Part IV: Engineering AI Products
Chapter 17.2

Chunking, Indexing, and Hybrid Retrieval

"The difference between a RAG system that works and one that fails is often not the model or the vector database. It is how you split your documents. Chunking is where the art lives."

Senior AI Engineer, HealthMetrics

Introduction

The previous section established RAG fundamentals. This section dives into the critical implementation details that determine whether your RAG system actually works in practice. Chunking strategy affects every downstream decision. Indexing parameters determine retrieval quality. Hybrid retrieval combines the best of semantic and keyword search. Master these three elements and your RAG systems will significantly outperform naive implementations.

Chunking Strategies

Chunking is the process of splitting documents into smaller, retrieval-friendly pieces. The right chunk size balances context completeness against retrieval precision. Too large and you retrieve irrelevant context. Too small and you lose the information needed to answer questions. (see context windows)

The Chunking Spectrum

Small Chunks

64-256 tokens

High precision, low recall. Good for factual Q&A with precise answers.

Medium Chunks

256-512 tokens

Balanced precision/recall. Good for general purpose RAG.

Large Chunks

512-2048 tokens

High recall, lower precision. Good for summarization and complex reasoning.

Fixed-Size Chunking

The simplest approach splits text into chunks of a predetermined size (measured in tokens or characters) with optional overlap between chunks. Overlap ensures that context is not lost at chunk boundaries.

# Fixed-size chunking with overlap def chunk_text(text: str, chunk_size: int = 512, overlap: int = 50) -> list[str]: chunks = [] start = 0 while start < len(text): end = start + chunk_size chunks.append(text[start:end]) start = end - overlap # Slide window with overlap return chunks

Fixed-size chunking is fast and predictable but ignores document structure. It can split sentences mid-way, separate headers from content, and break code across chunks.

For content where semantic coherence matters more than speed, semantic chunking offers a more sophisticated approach.

Semantic Chunking

Semantic chunking uses embeddings to identify natural topic boundaries in text. The algorithm embeds sentences and groups those with high similarity into chunks. This preserves semantic coherence at the cost of variable chunk sizes and slower processing.

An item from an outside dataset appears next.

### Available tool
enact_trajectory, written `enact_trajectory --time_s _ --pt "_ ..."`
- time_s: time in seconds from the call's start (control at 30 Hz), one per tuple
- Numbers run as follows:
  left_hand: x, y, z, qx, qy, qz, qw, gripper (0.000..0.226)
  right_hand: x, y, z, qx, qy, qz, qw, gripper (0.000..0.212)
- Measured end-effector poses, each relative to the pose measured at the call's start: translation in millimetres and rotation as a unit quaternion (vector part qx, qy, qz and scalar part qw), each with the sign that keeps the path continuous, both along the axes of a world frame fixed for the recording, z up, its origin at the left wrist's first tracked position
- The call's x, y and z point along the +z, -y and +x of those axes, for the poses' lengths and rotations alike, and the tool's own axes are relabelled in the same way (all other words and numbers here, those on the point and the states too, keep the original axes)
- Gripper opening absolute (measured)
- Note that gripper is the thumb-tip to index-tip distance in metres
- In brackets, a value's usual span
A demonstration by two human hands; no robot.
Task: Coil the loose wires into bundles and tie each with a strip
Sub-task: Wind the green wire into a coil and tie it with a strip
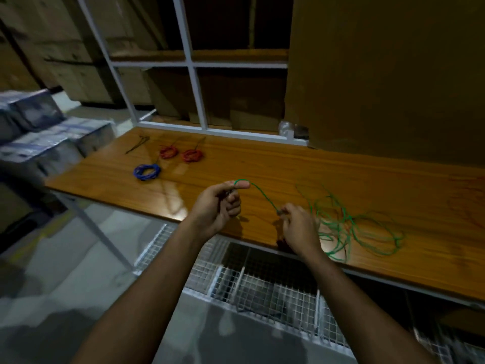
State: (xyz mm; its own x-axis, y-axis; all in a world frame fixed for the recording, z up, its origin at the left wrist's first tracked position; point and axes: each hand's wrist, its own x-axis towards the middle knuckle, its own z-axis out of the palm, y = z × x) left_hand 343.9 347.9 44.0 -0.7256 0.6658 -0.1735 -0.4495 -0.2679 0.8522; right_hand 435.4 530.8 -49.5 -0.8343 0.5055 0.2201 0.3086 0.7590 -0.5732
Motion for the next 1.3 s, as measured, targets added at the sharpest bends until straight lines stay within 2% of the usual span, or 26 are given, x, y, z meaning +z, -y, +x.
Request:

# Semantic chunking pseudocode def semantic_chunk(sentences: list[str], similarity_threshold: float = 0.7) -> list[str]: embeddings = [embed(sentence) for sentence in sentences] chunks = [] current_chunk = [sentences[0]] for i in range(1, len(sentences)): similarity = cosine_similarity(embeddings[i], embeddings[i-1]) if similarity > similarity_threshold: current_chunk.append(sentences[i]) else: chunks.append(" ".join(current_chunk)) current_chunk = [sentences[i]] if current_chunk: chunks.append(" ".join(current_chunk)) return chunks

Document Structure-Aware Chunking

The most effective chunking strategies respect document structure. Headers, paragraphs, sections, and page boundaries provide natural chunk boundaries. This approach is more complex but produces chunks that retain semantic coherence.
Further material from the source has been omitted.